-- Exercise description --
Take the data below and copy exactly the lines starting at the one with "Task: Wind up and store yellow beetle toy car" and finishing at the one with "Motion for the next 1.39", both included.

* * *

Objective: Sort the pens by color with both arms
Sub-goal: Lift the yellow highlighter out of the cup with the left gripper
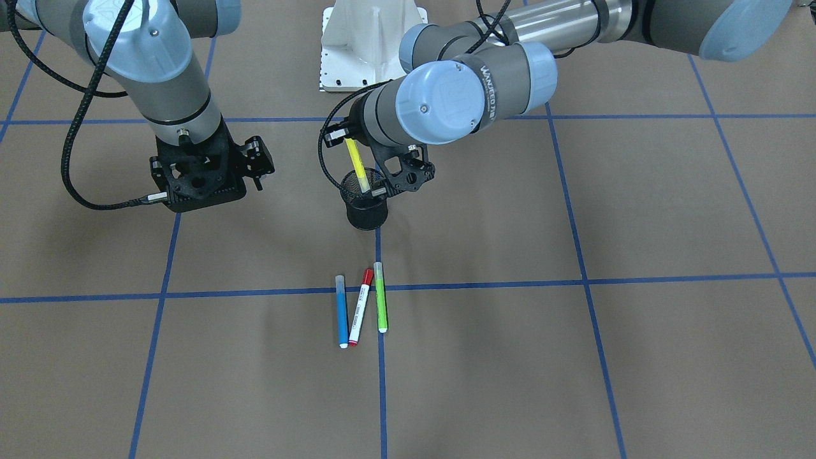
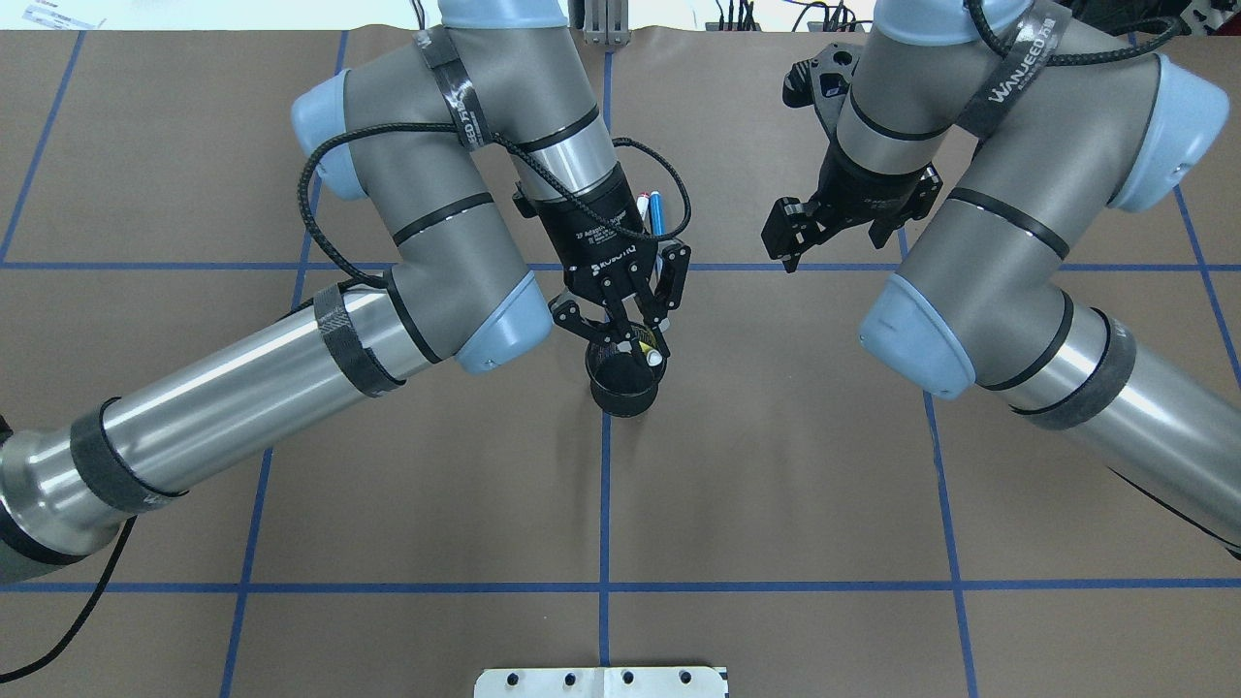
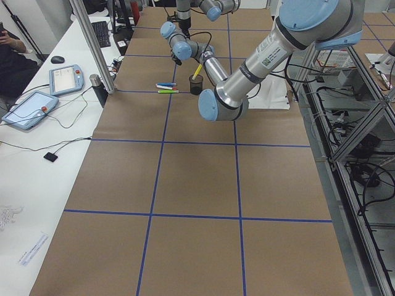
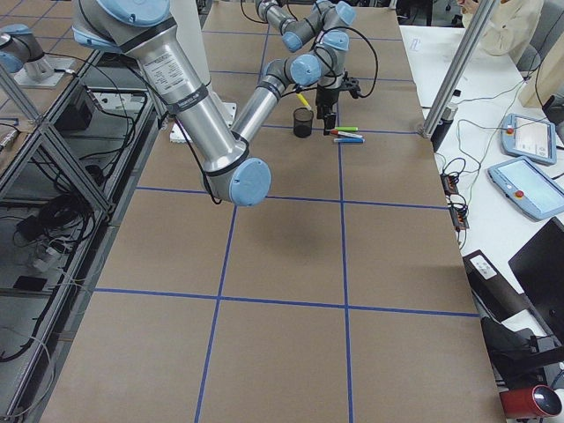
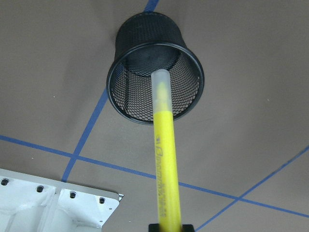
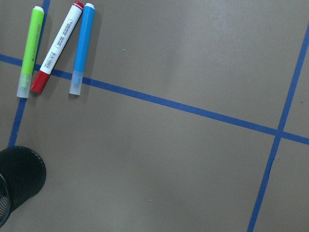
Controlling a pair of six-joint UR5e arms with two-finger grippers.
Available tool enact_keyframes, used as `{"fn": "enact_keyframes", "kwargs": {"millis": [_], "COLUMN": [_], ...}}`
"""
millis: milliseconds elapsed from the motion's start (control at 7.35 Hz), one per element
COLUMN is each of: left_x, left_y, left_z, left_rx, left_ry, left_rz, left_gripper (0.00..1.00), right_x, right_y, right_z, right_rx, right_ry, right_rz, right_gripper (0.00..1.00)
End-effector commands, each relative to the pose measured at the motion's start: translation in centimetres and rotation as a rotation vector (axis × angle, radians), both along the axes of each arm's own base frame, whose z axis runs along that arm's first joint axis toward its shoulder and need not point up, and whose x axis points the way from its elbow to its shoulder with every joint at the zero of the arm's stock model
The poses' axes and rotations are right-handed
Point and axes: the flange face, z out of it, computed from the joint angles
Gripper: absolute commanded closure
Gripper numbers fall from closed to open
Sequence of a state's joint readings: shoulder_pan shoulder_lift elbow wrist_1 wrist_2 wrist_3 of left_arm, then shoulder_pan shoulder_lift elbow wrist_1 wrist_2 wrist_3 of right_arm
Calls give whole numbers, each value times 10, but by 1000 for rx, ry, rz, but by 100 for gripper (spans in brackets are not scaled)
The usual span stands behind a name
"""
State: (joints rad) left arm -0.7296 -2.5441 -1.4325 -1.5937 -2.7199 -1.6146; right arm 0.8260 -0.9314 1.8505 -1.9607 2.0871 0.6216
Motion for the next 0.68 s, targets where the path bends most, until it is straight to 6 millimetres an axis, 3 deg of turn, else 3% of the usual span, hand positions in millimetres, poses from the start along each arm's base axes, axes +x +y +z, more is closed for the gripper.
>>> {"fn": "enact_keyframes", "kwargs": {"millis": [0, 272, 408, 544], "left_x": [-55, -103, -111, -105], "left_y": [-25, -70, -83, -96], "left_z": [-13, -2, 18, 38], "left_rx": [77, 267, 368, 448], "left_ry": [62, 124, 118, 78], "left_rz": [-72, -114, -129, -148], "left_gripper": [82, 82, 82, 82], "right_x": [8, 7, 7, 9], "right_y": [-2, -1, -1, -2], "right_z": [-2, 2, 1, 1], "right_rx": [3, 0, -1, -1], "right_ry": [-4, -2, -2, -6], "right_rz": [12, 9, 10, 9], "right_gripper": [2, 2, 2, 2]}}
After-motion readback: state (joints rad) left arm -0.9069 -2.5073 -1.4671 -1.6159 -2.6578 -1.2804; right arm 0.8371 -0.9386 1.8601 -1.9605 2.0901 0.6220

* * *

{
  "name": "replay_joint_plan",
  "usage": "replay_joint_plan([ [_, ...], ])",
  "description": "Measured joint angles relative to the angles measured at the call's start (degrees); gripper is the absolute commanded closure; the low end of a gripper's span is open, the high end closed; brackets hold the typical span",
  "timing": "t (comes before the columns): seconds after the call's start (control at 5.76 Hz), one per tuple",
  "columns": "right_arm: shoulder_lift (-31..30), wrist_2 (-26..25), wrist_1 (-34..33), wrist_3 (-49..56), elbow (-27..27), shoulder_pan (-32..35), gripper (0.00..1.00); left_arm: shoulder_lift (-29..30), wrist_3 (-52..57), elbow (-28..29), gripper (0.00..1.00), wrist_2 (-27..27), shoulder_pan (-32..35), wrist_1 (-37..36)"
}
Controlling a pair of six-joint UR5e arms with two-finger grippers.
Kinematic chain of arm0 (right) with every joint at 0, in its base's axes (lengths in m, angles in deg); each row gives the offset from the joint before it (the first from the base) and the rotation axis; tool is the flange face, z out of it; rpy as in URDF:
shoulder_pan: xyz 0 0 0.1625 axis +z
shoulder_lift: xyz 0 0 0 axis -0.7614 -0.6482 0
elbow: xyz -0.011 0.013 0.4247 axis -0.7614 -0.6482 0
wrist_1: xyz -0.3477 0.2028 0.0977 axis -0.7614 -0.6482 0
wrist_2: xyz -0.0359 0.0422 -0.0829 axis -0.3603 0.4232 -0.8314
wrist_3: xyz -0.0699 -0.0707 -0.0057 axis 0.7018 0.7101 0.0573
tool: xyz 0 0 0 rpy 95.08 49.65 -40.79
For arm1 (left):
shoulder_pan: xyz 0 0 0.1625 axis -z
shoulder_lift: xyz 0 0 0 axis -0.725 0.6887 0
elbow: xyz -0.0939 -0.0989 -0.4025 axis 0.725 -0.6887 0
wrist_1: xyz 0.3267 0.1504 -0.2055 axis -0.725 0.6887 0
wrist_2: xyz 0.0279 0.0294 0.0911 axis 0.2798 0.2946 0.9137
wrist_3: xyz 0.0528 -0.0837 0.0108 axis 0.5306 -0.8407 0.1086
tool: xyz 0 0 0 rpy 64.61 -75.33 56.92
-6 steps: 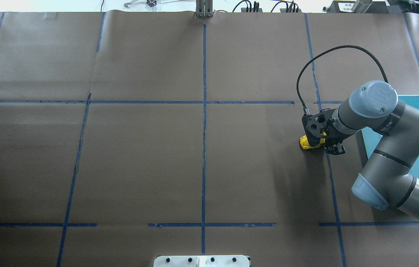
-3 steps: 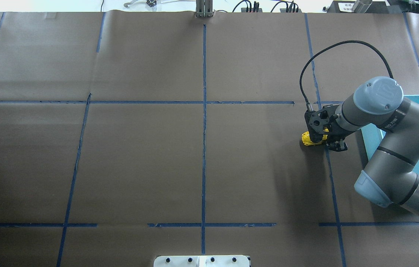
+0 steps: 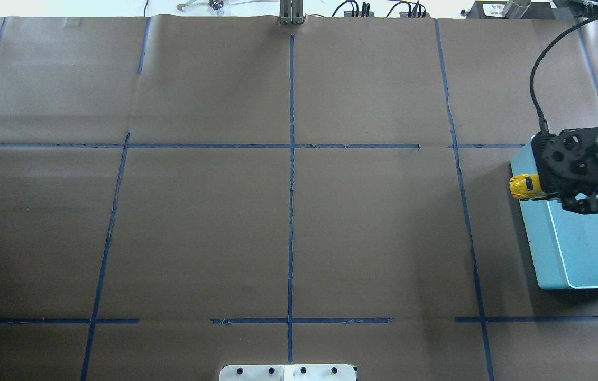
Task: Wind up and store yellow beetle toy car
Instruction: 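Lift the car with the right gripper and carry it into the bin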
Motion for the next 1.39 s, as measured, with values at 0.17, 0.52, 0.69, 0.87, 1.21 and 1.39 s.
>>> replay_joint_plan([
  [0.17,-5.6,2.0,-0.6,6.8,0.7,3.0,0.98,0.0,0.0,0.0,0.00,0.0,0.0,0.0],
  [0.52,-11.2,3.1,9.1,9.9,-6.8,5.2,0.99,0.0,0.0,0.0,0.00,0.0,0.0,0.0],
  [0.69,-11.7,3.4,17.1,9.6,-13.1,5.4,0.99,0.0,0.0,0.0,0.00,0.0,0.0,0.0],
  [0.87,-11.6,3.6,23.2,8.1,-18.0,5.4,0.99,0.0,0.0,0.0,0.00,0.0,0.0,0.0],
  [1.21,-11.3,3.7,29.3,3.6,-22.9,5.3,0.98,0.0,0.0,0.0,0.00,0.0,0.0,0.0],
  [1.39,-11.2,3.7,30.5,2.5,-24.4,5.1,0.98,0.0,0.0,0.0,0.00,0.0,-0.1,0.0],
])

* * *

-- Exercise answer --
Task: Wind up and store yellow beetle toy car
Instruction: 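Lift the car with the right gripper and carry it into the bin
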Motion for the next 1.39 s, as measured, with values at 0.17, 0.52, 0.69, 0.87, 1.21 and 1.39 s.

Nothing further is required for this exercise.